Jason looks at me with his jaw hanging slightly open, but he doesn’t make a sound. He doesn’t argue or counter my claims. I think I’ve stunned him. I’ve never said such things to him, never stood up for myself, or put his own flaws on display the way he did to me so readily and often.

“You don’t want me, Jason, and things haven’t been good between us for a long time.”

“You promised to marry me,” he finally mutters. “You agreed to be my wife.”

“You put me on the spot in the middle of your company’s Fourth of July bash. That wasn’t for me. It was for a show, another way for you to be the center of attention among your bosses and coworkers.”

“You said yes.”

“I regretted it the second the word fell from my lips.”

“You love me.”

“I loved you,” I clarify. “And that love died long ago.”

“Is this because of him?”

I don’t even have to ask who he’s talking about. He’s well aware of where I’ve been the last couple of weeks.

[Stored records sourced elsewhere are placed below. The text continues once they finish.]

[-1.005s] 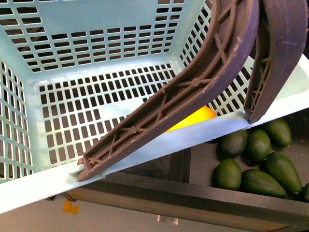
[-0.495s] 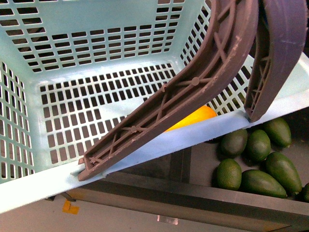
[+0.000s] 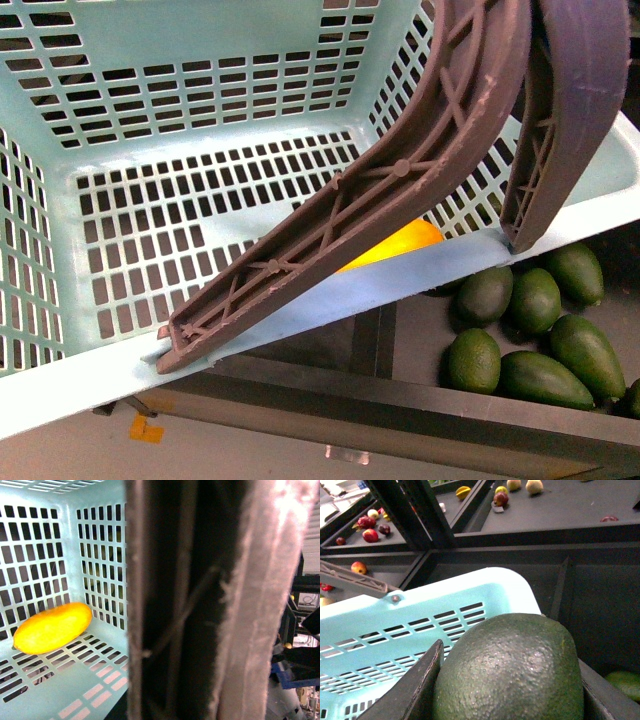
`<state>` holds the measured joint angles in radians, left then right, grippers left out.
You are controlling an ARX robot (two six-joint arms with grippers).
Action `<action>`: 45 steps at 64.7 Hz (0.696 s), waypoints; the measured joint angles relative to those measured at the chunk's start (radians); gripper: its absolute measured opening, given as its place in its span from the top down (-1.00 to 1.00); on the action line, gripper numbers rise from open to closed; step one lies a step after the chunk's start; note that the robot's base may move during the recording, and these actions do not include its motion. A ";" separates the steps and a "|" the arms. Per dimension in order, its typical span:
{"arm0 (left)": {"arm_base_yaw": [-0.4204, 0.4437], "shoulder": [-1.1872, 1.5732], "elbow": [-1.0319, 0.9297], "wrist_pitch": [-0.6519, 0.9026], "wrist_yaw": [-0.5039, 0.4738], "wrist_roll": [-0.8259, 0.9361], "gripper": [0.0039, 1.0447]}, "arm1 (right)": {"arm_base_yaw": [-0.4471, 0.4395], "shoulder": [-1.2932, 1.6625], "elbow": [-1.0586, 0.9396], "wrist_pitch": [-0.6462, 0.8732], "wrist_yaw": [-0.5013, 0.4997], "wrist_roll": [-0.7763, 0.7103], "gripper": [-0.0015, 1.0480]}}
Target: Pick mango and avocado into basket
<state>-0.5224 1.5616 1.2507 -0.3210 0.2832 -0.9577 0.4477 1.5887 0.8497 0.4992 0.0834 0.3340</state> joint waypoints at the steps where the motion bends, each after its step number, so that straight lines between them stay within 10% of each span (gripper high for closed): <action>1: 0.000 0.000 0.000 0.000 -0.003 0.000 0.75 | 0.003 0.002 0.000 0.000 0.001 0.004 -0.05; 21: 0.003 0.000 0.000 0.000 -0.007 -0.003 0.75 | 0.022 0.007 -0.002 -0.015 0.030 0.033 -0.86; 35: 0.003 0.000 0.000 0.000 -0.005 -0.002 0.75 | -0.040 -0.095 -0.059 -0.010 0.127 0.017 -0.80; 45: 0.003 0.000 0.000 0.000 -0.002 -0.002 0.75 | -0.144 -0.233 -0.291 0.311 0.221 -0.236 -0.25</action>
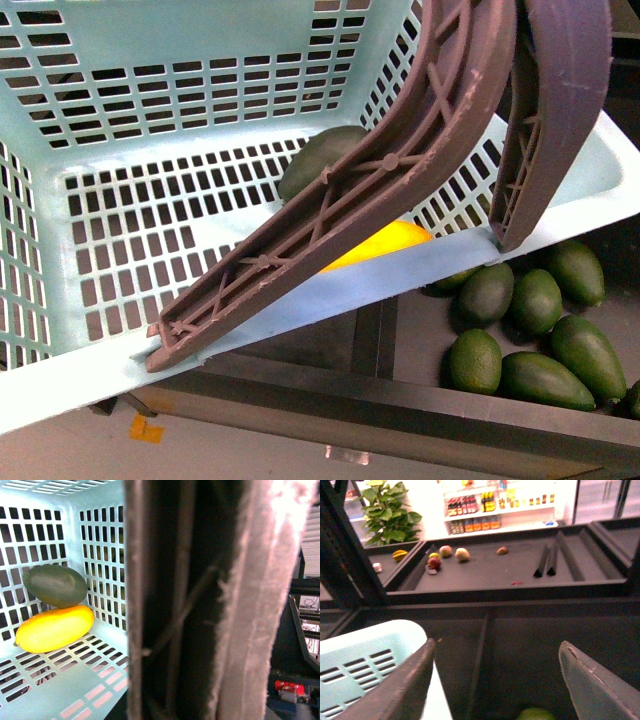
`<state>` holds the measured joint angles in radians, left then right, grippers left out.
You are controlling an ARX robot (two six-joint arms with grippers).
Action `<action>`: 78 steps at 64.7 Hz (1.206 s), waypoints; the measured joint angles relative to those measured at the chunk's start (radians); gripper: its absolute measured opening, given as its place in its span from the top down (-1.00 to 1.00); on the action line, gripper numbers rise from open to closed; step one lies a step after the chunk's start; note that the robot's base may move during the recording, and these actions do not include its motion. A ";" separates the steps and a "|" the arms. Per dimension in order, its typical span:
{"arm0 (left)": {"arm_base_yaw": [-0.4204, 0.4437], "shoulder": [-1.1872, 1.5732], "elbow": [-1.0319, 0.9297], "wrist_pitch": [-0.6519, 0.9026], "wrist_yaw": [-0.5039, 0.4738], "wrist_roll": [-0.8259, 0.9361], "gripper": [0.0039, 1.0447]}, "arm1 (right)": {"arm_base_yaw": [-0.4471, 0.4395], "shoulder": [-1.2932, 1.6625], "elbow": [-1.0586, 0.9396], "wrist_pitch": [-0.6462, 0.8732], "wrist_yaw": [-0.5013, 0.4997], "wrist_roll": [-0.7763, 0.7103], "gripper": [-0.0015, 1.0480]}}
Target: Pick mango and avocado into basket
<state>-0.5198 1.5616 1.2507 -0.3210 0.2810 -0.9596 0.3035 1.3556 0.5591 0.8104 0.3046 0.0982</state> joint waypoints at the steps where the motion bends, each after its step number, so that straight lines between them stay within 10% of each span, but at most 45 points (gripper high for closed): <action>1: 0.000 0.000 0.000 0.000 0.000 0.000 0.75 | -0.005 -0.008 -0.013 0.005 -0.006 -0.008 -0.22; 26: -0.003 0.000 0.000 0.000 -0.002 0.001 0.75 | -0.129 -0.249 -0.307 0.037 -0.139 -0.089 0.97; 78: -0.003 0.000 0.000 0.000 0.000 0.002 0.75 | -0.300 -0.669 -0.541 -0.152 -0.302 -0.094 0.96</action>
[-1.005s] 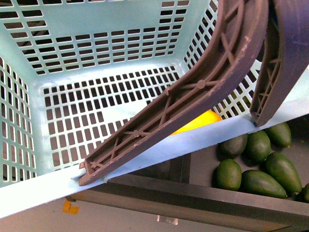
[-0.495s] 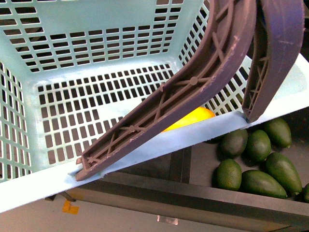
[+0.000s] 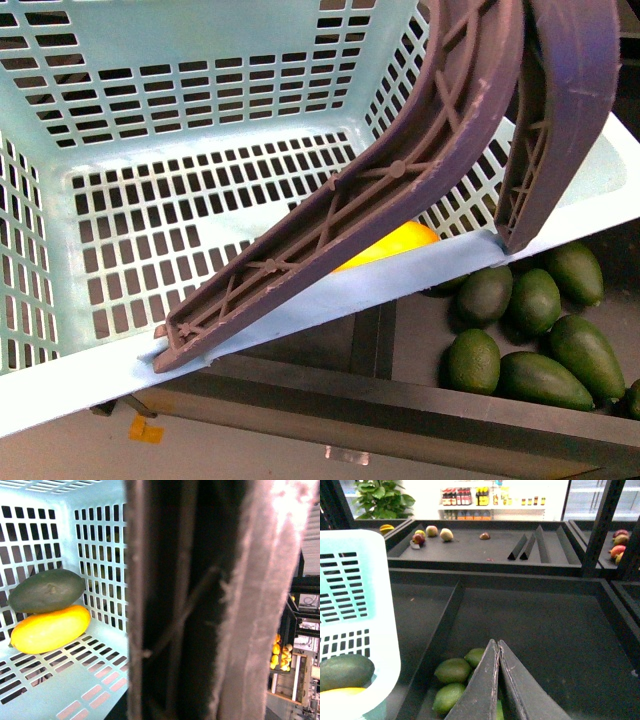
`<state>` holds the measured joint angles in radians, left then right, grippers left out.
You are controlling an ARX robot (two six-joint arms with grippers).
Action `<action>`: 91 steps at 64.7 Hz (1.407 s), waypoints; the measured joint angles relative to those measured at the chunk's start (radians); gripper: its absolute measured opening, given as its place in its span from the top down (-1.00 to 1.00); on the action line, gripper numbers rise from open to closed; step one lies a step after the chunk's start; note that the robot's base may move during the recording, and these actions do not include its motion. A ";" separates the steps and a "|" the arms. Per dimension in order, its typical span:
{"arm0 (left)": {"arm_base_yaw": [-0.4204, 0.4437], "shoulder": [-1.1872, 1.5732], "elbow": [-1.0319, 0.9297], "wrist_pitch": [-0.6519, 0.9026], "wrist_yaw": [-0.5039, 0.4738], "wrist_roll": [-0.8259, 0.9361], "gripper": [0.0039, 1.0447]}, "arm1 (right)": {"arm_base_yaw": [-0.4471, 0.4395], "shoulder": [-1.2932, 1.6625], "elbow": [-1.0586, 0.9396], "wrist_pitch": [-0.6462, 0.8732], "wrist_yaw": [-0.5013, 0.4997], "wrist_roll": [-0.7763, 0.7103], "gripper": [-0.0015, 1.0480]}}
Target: Pick mango and avocado into basket
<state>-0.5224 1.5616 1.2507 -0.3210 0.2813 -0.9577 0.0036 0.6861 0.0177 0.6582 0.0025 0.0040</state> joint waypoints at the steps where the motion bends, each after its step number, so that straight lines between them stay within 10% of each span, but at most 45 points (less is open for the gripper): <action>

“This is because you’re bitter and hateful. This is because I deserve more than you’ll ever have to offer. You need to work on yourself and your own character flaws before you can even begin to be truly happy or make someone feel loved by you. I’m not arm candy. I’m not invisible except for the times when showing me off benefits you.”

He doesn’t have a rebuttal as I stand.

“Goodbye, Jason.”

A couple of women clap as I leave the diner, and my cheeks flush as I realize my voice had gotten louder and louder as I continued to speak to him. Pride fills my chest as I walk to the parking lot to climb into my dad’s waiting car. I feel invincible. I feel powerful, and I can finally breathe deep without choking on that freedom.

“Where to, Mija?” Dad asks as he waits for me to put my seatbelt on.

“To the mall. I have some demons to conquer.”

 

 

Chapter 27


Scooter

Two weeks of silence.

Two weeks of misery.

Two weeks of utter boredom.

My will to give Mia space is running dry.